Se esperava um placar até folgado, um 7 x 4 ou 8 x 3, mas não largo e histórico. Os 9 x 2 contra o marco temporal representam o seguinte: apenas os dois ministros indicados pelo ex-presidente Jair Bolsonaro, o mais anti-indígena dos presidentes da Nova República, votaram a favor do marco temporal. 

Nunes Marques e André Mendonça, os terrivelmente evangélicos, ficaram isolados em um tribunal que nem mesmo o ministro Gilmar Mendes, em seus longos apartes anti-indígenas durante os votos dos demais ministros, se viu autorizado a desconsiderar a Constituição de 1988. 

A Carta Máxima do país reconhece o direito dos povos indígenas sobre suas terras como um direito originário – ou seja, anterior ao próprio Estado. Essa tradição, a chamada Teoria do Indigenato, perpassa, em cartas distintas e nomes diversos, a história do Brasil desde o Período Colonial. 

“Ainda que não tenham sido demarcadas, essas terras devem ter a proteção do Estado. Essa, no meu modo de ver, é a interpretação mais correta da Constituição. Muito já se disse aqui. Trago no meu voto essa interpretação finalística do artigo 231 que assenta que são reconhecidas aos índios as terras que tradicionalmente ocupam”, afirmou o ministro Luiz Fux, em seu voto.  

Congresso reage à decisão do STF 

O senador Dr. Hiran (PP/RR), do Movimento Pró-Garimpo de Roraima, e demais senadores bolsonaristas e integrantes da bancada ruralista, apresentou nesta sexta (22) a Proposta de Emenda à Constituição (PEC) 48/2023, que pretende alterar o artigo 231 para definir o marco temporal de demarcação das terras indígenas tradicionalmente ocupadas.

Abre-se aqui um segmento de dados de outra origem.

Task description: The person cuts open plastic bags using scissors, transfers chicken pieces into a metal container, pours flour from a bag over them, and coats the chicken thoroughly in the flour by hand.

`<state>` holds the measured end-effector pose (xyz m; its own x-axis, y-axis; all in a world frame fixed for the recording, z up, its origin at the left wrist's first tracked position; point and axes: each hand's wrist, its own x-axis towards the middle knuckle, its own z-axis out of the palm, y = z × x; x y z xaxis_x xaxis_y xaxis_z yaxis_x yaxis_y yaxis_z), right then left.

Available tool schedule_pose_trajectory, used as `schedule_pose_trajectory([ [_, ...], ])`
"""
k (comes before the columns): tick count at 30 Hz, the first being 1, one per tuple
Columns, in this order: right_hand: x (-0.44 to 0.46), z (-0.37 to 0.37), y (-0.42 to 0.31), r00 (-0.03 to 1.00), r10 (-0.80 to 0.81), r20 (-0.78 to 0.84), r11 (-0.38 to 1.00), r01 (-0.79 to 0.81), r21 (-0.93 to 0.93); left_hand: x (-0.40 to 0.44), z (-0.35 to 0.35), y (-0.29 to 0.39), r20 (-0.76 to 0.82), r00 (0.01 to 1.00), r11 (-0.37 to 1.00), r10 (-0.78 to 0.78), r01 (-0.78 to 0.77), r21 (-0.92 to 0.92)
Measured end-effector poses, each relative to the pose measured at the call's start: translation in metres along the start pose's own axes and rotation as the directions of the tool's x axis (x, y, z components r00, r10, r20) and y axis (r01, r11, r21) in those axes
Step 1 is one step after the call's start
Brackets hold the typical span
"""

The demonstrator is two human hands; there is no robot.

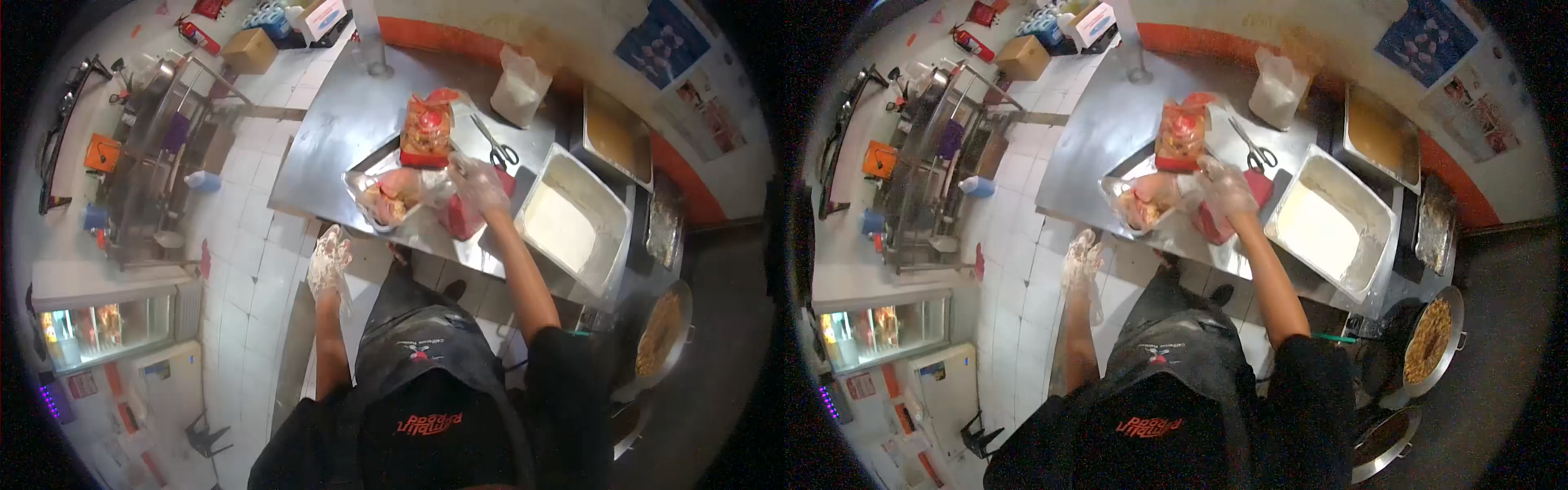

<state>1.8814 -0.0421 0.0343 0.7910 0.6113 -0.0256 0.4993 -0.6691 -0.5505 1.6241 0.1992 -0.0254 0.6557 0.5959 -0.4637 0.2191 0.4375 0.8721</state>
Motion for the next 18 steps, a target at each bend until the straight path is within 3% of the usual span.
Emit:
schedule_pose_trajectory([
  [2, 0.087, 0.049, 0.033, 0.992, 0.025, -0.122, 0.996, -0.036, -0.086, 0.013, -0.003, 0.012, -0.006, 1.000, 1.000, 0.029, -0.029, 0.005],
  [3, 0.129, 0.069, 0.050, 0.951, 0.094, -0.294, 0.991, -0.119, -0.069, 0.022, -0.004, 0.021, 0.008, 0.999, 0.999, 0.034, -0.034, 0.003],
  [4, 0.175, 0.084, 0.072, 0.946, 0.087, -0.313, 0.990, -0.118, -0.079, 0.036, -0.002, 0.032, 0.004, 1.000, 1.000, 0.015, -0.015, -0.025],
  [6, 0.220, 0.104, 0.102, 0.809, 0.021, -0.587, 0.932, -0.229, -0.281, 0.047, -0.006, 0.043, -0.001, 1.000, 1.000, 0.018, -0.018, -0.011],
  [7, 0.237, 0.092, 0.108, 0.801, 0.011, -0.599, 0.929, -0.230, -0.290, 0.060, -0.003, 0.051, 0.012, 1.000, 0.999, 0.029, -0.029, -0.021],
  [9, 0.252, 0.069, 0.113, 0.951, -0.090, -0.295, 0.961, 0.005, -0.277, 0.072, -0.003, 0.065, 0.105, 0.991, 0.996, 0.083, -0.085, 0.014],
  [10, 0.260, 0.050, 0.106, 0.991, -0.119, -0.060, 0.962, 0.100, -0.254, 0.079, 0.005, 0.075, 0.109, 0.991, 0.997, 0.078, -0.080, 0.010],
  [11, 0.270, 0.046, 0.108, 0.992, -0.115, -0.060, 0.961, 0.096, -0.260, 0.091, 0.017, 0.087, 0.115, 0.991, 0.996, 0.062, -0.069, 0.055],
  [13, 0.286, 0.044, 0.117, 0.977, -0.122, 0.177, 0.974, 0.152, -0.166, 0.127, 0.031, 0.097, 0.133, 0.990, 0.993, 0.042, -0.057, 0.108],
  [14, 0.288, 0.041, 0.119, 0.980, -0.105, 0.170, 0.977, 0.134, -0.169, 0.155, 0.034, 0.089, 0.313, 0.871, 0.788, 0.378, -0.481, 0.384],
  [15, 0.285, 0.034, 0.112, 0.973, -0.193, 0.124, 0.970, 0.208, -0.124, 0.177, 0.042, 0.086, 0.562, 0.607, 0.355, 0.562, -0.791, 0.498],
  [16, 0.283, 0.030, 0.107, 0.957, -0.280, 0.072, 0.954, 0.286, -0.087, 0.189, 0.060, 0.093, 0.558, 0.686, 0.512, 0.466, -0.724, 0.463],
  [17, 0.282, 0.027, 0.101, 0.962, -0.265, 0.061, 0.958, 0.270, -0.094, 0.202, 0.078, 0.100, 0.546, 0.755, 0.651, 0.362, -0.624, 0.432],
  [18, 0.280, 0.026, 0.097, 0.947, -0.319, 0.033, 0.933, 0.319, -0.166, 0.211, 0.098, 0.112, 0.612, 0.710, 0.545, 0.347, -0.684, 0.485],
])
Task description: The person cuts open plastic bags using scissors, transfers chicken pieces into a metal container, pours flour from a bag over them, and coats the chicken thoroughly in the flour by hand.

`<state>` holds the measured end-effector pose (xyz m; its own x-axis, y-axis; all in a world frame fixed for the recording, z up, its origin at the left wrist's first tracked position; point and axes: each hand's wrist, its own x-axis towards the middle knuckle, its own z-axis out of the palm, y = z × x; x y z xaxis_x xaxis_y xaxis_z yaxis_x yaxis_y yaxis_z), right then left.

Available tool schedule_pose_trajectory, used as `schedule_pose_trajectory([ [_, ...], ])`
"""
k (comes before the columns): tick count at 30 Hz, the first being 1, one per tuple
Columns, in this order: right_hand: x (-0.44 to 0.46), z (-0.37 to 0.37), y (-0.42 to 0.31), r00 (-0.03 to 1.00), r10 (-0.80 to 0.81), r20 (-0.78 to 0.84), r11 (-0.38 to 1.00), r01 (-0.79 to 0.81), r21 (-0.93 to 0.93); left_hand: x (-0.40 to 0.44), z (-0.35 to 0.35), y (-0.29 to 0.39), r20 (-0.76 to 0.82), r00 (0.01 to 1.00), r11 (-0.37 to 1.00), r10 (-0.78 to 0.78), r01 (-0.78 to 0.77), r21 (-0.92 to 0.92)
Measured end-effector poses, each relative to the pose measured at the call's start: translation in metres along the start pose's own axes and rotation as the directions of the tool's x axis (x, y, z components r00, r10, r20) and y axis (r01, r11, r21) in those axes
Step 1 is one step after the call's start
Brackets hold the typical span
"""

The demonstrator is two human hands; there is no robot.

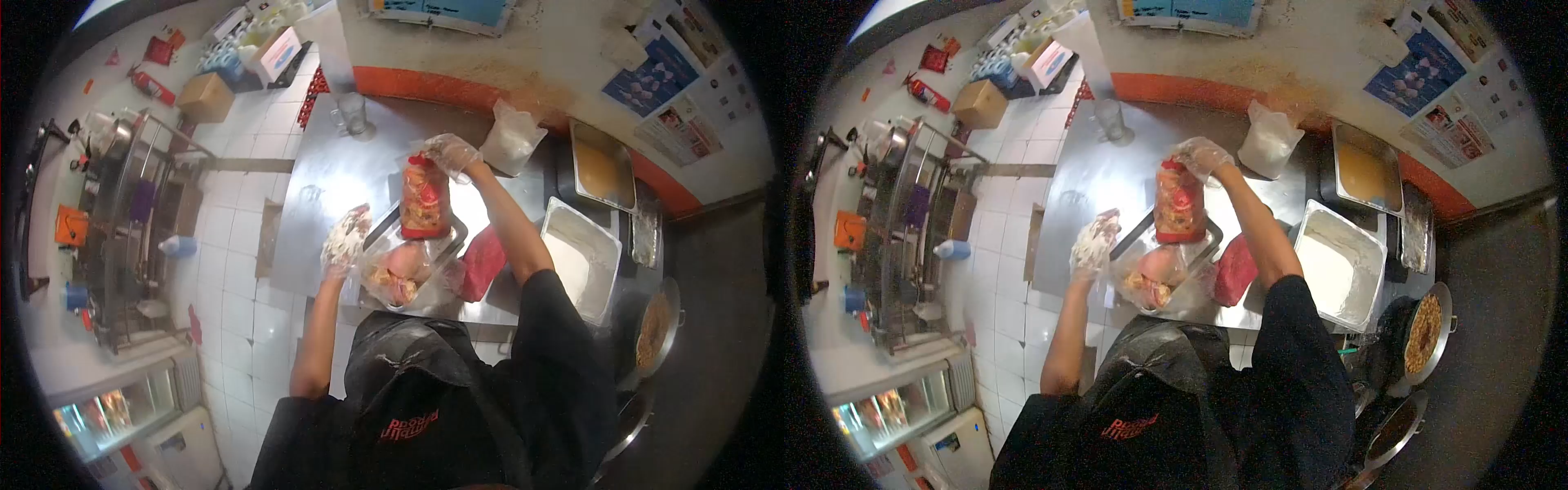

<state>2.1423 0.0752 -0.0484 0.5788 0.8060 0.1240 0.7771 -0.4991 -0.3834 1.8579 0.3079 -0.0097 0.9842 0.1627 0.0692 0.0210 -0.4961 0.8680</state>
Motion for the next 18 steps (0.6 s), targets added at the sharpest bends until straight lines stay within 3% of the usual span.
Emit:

Acontece que o artigo 231 é cláusula pétrea e direito fundamental. Ou seja, o artigo não pode ser alterado ou mexido nem mesmo por uma PEC. Para a Apib, não se trata de ignorância dos proponentes. “O objetivo é pressionar o STF para o julgamento das teses na próxima semana. Assim podem conseguir a indenização prévia, por exemplo”, diz Dinaman Tuxá.     

O presidente da Frente Parlamentar da Agropecuária (FPA), deputado federal Pedro Lupion (PP-PR), afirmou, sem embasar a opinião que transmitiu em coletiva de imprensa, que a decisão do STF que derrubou o marco temporal é “política” e “viola a harmonia entre os Poderes”. 

Lupion ressaltou, em caráter de retaliação à derrota sofrida pela tese que a FPA defendia, que a bancada do agronegócio irá obstruir a tramitação de pautas importantes até que projetos de lei e propostas de emenda constitucional (PECs) sobre o marco temporal sejam analisadas pelo Congresso Nacional. 

“Não consigo entender que isso seja acaso, o STF cumprindo sua função. O STF tem se colocado como legislador, usurpando as funções do Congresso Nacional”, disse o parlamentar logo após os ministros da Corte Suprema enterrarem o marco temporal. Lupion se insere na narrativa bolsonarista de que o STF viola a separação dos poderes da República, uma determinação constitucional.

Para ele, o julgamento é um “ataque frontal ao direito de propriedade” e uma “decisão política para passar um recado para o atual governo”. Nas investigações da Polícia Federal sobre os ataques golpistas aos prédios dos Três Poderes em 8 de janeiro, ruralistas de várias partes do país financiaram a ida de caravanas a Brasília.   

O que é o marco temporal 

O marco temporal era uma tese jurídica segundo a qual os povos indígenas tinham o direito de ocupar apenas as terras em que estavam ou já disputavam na data de promulgação da Constituição de 1988. Há casos em que o marco temporal retroage à Constituição de 1934.  

A tese restritiva se contrapõe à Teoria do Indigenato, segundo a qual o direito dos povos indígenas sobre as terras tradicionalmente ocupadas é anterior à criação do Estado brasileiro, cabendo a este apenas demarcar e declarar os limites territoriais.